PROBLEM TO WORK ON: Every record here needs to be written out again exactly.

Items from a dataset:
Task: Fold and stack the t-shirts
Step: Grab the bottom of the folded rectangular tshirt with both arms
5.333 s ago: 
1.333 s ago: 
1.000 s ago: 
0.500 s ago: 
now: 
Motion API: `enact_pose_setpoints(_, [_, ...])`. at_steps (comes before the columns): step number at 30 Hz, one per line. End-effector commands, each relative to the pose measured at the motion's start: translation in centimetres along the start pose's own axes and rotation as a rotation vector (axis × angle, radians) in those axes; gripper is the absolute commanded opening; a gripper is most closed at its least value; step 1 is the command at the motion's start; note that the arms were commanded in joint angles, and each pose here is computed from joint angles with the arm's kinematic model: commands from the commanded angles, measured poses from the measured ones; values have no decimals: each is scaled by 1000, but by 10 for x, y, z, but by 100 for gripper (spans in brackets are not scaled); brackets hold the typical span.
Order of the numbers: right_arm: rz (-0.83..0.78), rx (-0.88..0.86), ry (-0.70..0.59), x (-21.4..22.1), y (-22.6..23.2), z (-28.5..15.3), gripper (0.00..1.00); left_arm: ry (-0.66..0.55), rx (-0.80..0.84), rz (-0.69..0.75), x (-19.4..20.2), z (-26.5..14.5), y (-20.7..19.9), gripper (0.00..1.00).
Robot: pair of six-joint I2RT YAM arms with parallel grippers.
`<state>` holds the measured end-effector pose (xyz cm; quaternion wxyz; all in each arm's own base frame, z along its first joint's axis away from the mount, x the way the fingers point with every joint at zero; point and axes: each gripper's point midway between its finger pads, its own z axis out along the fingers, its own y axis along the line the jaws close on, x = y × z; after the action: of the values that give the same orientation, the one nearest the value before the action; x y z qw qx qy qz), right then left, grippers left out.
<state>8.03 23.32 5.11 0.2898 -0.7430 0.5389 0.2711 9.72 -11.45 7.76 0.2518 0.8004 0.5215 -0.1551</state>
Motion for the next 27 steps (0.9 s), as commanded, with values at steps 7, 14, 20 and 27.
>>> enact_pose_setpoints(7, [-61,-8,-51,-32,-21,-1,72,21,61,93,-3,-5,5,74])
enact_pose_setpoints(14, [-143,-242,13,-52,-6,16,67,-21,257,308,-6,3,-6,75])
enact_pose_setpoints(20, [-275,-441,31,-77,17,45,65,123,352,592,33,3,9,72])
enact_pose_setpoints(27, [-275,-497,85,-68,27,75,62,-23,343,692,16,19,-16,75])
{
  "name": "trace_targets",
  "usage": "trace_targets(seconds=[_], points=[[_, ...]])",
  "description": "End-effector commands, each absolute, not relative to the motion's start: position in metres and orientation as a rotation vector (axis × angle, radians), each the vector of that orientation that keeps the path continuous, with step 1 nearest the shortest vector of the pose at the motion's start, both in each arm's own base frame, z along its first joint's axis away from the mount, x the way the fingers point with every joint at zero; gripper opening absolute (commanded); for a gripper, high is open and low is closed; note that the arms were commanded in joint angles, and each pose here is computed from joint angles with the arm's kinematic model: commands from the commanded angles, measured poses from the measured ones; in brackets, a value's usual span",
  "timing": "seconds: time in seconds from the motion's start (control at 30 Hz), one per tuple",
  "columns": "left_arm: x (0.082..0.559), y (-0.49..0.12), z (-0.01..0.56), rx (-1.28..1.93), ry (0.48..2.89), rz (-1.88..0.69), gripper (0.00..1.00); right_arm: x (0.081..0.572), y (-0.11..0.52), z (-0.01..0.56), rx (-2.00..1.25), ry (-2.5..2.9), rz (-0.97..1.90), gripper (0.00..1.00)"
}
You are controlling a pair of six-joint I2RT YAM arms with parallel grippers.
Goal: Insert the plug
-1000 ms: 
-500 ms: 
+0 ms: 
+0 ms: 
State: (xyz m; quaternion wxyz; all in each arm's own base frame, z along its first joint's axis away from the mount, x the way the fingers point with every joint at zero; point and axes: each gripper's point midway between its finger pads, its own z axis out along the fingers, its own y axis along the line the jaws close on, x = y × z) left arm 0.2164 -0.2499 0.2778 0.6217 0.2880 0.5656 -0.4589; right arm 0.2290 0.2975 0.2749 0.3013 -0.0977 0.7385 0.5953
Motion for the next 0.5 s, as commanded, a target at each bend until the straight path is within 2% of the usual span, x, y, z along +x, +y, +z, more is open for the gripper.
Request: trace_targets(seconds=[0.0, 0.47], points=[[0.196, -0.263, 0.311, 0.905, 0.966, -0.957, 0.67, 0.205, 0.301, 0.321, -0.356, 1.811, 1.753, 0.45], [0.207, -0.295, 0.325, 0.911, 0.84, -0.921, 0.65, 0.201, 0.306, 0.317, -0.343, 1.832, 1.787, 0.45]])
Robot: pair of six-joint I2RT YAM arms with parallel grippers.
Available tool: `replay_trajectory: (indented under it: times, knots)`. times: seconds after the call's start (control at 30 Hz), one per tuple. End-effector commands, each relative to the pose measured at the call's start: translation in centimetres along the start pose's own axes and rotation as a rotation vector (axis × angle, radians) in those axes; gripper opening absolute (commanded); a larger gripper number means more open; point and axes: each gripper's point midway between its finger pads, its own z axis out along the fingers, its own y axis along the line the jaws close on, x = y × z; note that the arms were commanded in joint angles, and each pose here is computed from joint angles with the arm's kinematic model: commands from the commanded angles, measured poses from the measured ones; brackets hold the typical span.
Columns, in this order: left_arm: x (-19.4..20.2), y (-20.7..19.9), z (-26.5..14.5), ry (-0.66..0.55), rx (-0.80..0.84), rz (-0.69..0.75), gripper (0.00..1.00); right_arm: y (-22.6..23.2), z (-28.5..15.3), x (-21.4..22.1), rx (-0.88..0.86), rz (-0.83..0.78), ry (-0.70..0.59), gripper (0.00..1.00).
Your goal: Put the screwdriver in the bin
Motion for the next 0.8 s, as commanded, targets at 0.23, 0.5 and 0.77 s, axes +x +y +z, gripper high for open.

TASK OUTPUT:
Task: Fold and stack the t-shirts
Step: Grab the bottom of the folded rectangular tshirt with both arms
5.333 s ago: 
1.333 s ago: 
1.000 s ago: 
0.500 s ago: 
now: 
Motion API: `enact_pose_setpoints(_, [_, ...])`. at_steps (comes before the columns): step number at 30 Hz, one per line. End-effector commands, each relative to the pose measured at the motion's start: translation in centimetres along the start pose's own axes and rotation as a rotation vector (axis × angle, radians) in those axes; gripper is the absolute commanded opening; a gripper is most closed at its least value; step 1 is the command at the motion's start; note that the arms were commanded in joint angles, and each pose here is computed from joint angles with the arm's kinematic model: commands from the commanded angles, measured poses from the measured ones; values have no decimals: each is scaled by 1000, but by 10 for x, y, z, but by 100 for gripper (spans in brackets are not scaled); brackets hold the typical span.
Order of the numbers: right_arm: rz (-0.83..0.78), rx (-0.88..0.86), ry (-0.70..0.59), x (-21.4..22.1), y (-22.6..23.2), z (-28.5..15.3), gripper (0.00..1.00); left_arm: ry (-0.66..0.55), rx (-0.80..0.84), rz (-0.69..0.75), x (-19.4..20.2), z (-26.5..14.5), y (-20.7..19.9), gripper (0.00..1.00).
Robot: pair of six-joint I2RT YAM arms with parallel grippers.
`<state>` holds the measured end-effector pose (xyz cm; quaternion wxyz; all in each arm's own base frame, z along its first joint's axis away from the mount, x the way the fingers point with every joint at zero; point and axes: each gripper's point midway between its finger pads, its own z axis out along the fingers, its own y axis along the line the jaws close on, x = y × z; after the action: of the values that give the same orientation, the one nearest the value before the action; x y z qw qx qy qz), right then left, grippers left out.
<state>8.03 23.32 5.11 0.2898 -0.7430 0.5389 0.2711 9.72 -11.45 7.76 0.2518 0.8004 0.5215 -0.1551</state>
Motion for the next 27 steps (0.9 s), as commanded, with values at steps 7, 14, 20 and 27.
>>> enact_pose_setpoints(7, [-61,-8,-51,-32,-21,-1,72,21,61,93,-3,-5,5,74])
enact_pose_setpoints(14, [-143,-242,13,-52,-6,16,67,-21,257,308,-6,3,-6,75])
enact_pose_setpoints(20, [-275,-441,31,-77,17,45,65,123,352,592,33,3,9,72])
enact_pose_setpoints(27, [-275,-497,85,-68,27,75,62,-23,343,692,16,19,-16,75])
{
  "name": "trace_targets",
  "usage": "trace_targets(seconds=[_], points=[[_, ...]])",
  "description": "End-effector commands, each absolute, not relative to the motion's start: position in metres and orientation as a rotation vector (axis × angle, radians), each the vector of that orientation that keeps the path continuous, with step 1 nearest the shortest vector of the pose at the motion's start, both in each arm's own base frame, z along its first joint's axis away from the mount, x the way the fingers point with every joint at zero; gripper opening absolute (commanded); for a gripper, high is open and low is closed; note that the arms were commanded in joint angles, and each pose here is computed from joint angles with the arm's kinematic model: commands from the commanded angles, measured poses from the measured ones; in brackets, a value's usual span",
  "timing": "seconds: time in seconds from the motion's start (control at 30 Hz), one per tuple",
  "columns": "left_arm: x (0.082..0.559), y (-0.49..0.12), z (-0.01..0.56), rx (-1.28..1.93), ry (0.48..2.89), rz (-1.88..0.69), gripper (0.00..1.00); right_arm: x (0.081..0.572), y (-0.11..0.52), z (-0.01..0.56), rx (-2.00..1.25), ry (-2.5..2.9), rz (-0.97..1.90), gripper (0.00..1.00)"
}
You are controlling a pair of six-joint I2RT YAM arms with parallel grippers.
Goal: Insert the plug
-1000 ms: 
-500 ms: 
+0 ms: 
+0 ms: 
State: (xyz m; quaternion wxyz; all in each arm's own base frame, z along its first joint's axis away from the mount, x the way the fingers point with every joint at zero; point and axes: each gripper's point midway between its finger pads, its own z axis out along the fingers, its own y axis along the line the jaws close on, x = y × z) left arm 0.2164 -0.2499 0.2778 0.6217 0.2880 0.5656 -0.4589; right arm 0.2290 0.2975 0.2749 0.3013 -0.0977 0.7385 0.5953
Motion for the next 0.5 s, as commanded, a target at each bend until the straight path is within 2% of the usual span, x, y, z along +x, +y, +z, more is open for the gripper.
Request: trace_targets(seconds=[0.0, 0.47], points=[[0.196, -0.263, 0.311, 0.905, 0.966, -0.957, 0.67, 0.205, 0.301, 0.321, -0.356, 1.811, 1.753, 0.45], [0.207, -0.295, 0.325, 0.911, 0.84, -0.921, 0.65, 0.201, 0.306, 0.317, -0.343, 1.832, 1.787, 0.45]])
Robot: pair of six-joint I2RT YAM arms with parallel grippers.
Available tool: `replay_trajectory: (indented under it: times, knots)`. times: seconds after the call's start (control at 30 Hz), one per tuple. End-effector commands, each relative to the pose measured at the call's start: translation in centimetres along the start pose's own axes and rotation as a rotation vector (axis × angle, radians) in those axes; gripper opening absolute (commanded); a larger gripper number means more open; point and axes: each gripper's point midway between its finger pads, its own z axis out along the fingers, its own y axis along the line the jaws close on, x = y × z; note that the arms were commanded in joint angles, and each pose here is computed from joint angles with the arm's kinematic model: commands from the commanded angles, measured poses from the measured ones; brackets hold the typical span.
Columns, in this order: left_arm: x (-19.4..20.2), y (-20.7..19.9), z (-26.5..14.5), ry (-0.66..0.55), rx (-0.80..0.84), rz (-0.69..0.75), gripper (0.00..1.00); right_arm: y (-22.6..23.2), z (-28.5..15.3), x (-21.4..22.1), rx (-0.88..0.86), rz (-0.83..0.78), ry (-0.70..0.59), gripper (0.00..1.00).
Your goal: Put the screwdriver in the bin
Motion for the next 0.8 s, as commanded, targets at 0.23, 0.5 and 0.77 s, axes +x +y +z, gripper high for open.

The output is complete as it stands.